Aquel US Open de 2016 no es uno más en la carrera de Rahm. Fue el primero y, lógicamente, es algo que imprime carácter. Más allá de su excelente resultado, top 25 y mejor amateur, el León de Barrika tiene grabadas a fuego dos imágenes. Las dos ocurrieron en el hoyo 18, una el jueves y otra el sábado. En la primera jornada, era su hoyo nueve, falló la salida por la derecha y acabó en el rough, en la zona de público. Había mucha gente. Tenía tiro a green, pero con el hierro 6. De manera natural se forma un pasillo a ambos lados de la trayectoria del golpe de Jon. Mucha gente a la izquierda y mucha a la derecha. Aún hoy a Rahm se le ilumina la cara recordando ese tubo humano. Era la primera vez en su carrera que veía algo así. Por si fuera poco, pegó un tirazo. Imborrable.

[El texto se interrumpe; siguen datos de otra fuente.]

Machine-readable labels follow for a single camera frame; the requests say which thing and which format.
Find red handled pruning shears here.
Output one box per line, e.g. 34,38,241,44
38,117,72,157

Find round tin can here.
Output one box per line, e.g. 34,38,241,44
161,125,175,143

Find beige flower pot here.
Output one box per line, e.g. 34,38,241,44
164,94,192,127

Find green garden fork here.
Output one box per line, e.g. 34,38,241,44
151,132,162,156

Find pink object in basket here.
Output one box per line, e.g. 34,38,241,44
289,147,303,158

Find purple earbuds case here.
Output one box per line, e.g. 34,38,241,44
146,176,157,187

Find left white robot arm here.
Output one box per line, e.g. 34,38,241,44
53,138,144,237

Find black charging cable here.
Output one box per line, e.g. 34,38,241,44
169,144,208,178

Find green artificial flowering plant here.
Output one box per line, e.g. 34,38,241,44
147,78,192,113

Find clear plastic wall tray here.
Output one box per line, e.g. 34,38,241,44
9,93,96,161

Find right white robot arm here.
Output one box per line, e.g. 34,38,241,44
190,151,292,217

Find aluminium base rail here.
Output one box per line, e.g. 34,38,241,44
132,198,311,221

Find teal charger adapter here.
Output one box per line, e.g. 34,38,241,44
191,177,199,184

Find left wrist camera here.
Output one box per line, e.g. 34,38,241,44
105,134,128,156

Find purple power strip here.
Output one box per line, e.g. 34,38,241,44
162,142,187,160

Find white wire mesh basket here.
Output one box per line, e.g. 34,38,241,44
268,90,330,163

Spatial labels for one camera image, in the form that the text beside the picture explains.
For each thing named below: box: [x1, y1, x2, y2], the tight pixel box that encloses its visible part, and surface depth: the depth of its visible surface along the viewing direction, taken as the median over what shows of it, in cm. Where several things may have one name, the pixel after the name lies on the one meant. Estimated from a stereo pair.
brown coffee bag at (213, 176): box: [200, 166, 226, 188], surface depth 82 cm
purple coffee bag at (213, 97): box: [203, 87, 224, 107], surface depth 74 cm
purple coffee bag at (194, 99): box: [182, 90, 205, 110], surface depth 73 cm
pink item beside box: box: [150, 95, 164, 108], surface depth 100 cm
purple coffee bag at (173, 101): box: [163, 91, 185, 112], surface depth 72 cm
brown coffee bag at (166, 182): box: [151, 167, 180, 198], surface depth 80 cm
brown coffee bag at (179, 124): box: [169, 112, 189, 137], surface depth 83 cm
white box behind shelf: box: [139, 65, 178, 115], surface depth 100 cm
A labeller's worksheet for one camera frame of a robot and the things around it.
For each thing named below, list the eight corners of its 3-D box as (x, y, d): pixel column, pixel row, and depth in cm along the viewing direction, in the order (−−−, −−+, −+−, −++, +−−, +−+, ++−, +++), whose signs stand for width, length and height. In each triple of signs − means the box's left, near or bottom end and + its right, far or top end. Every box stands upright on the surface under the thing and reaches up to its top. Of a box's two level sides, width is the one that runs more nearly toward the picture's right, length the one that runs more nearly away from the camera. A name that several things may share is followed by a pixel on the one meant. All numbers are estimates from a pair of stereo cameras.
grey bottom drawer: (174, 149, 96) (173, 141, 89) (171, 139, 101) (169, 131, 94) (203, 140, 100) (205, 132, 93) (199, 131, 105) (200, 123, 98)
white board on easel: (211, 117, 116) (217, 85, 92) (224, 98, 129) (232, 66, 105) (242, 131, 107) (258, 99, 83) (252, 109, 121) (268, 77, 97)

La segunda imagen se produjo en el green del hoyo 18. La bandera estaba corta y a la derecha y Jon había fallado el green precisamente por ese lado. Su último hoyo de la ronda. Tenía una recuperación peliaguda. Era sábado porque con las interrupciones por lluvia no se pudo completar la segunda ronda el viernes. Jon firmó un approach magistral y la dejó a metro y medio. En ese instante, parecía que necesitaba el par para pasar el corte. Mientras estudiaba el putt, observó al fondo a su entrenador Edu Celles y su hermano Eriz. Los dos se volvían a casa ese sábado y querían hacerlo con Jon pasando el corte. Rahm embocó y recuerda como si fuera ayer la cara de alegría de Celles y Eriz.
Sólo era su primer Grande, pero Jon en aquel US Open ya empezó a descubrir que había cosas que no le terminaban de convencer en cuanto a la logística en una semana de major. Se alojó en una casa muy cerca del campo. Iba y venía a pie, de hecho. En principio, cualquier diría que era un lujo, pero no para Jon. El tiempo, y sobre todo la experiencia en el Open de Carnoustie, cuando se quedó en el hotel situado en el propio campo de golf, le hizo ver que a él le sentaba mejor quedarse a una distancia de 20-25 minutos en coche. «Es una manera de desconectar, de partir el día, de pensar en otras cosas. A partir de Carnoustie lo hago siempre así. En aquel British a donde miraba en cada momento sólo veía campo de golf y no me fue bien», admite. Todo es aprendizaje. Y no a todos le sienta bien lo mismo.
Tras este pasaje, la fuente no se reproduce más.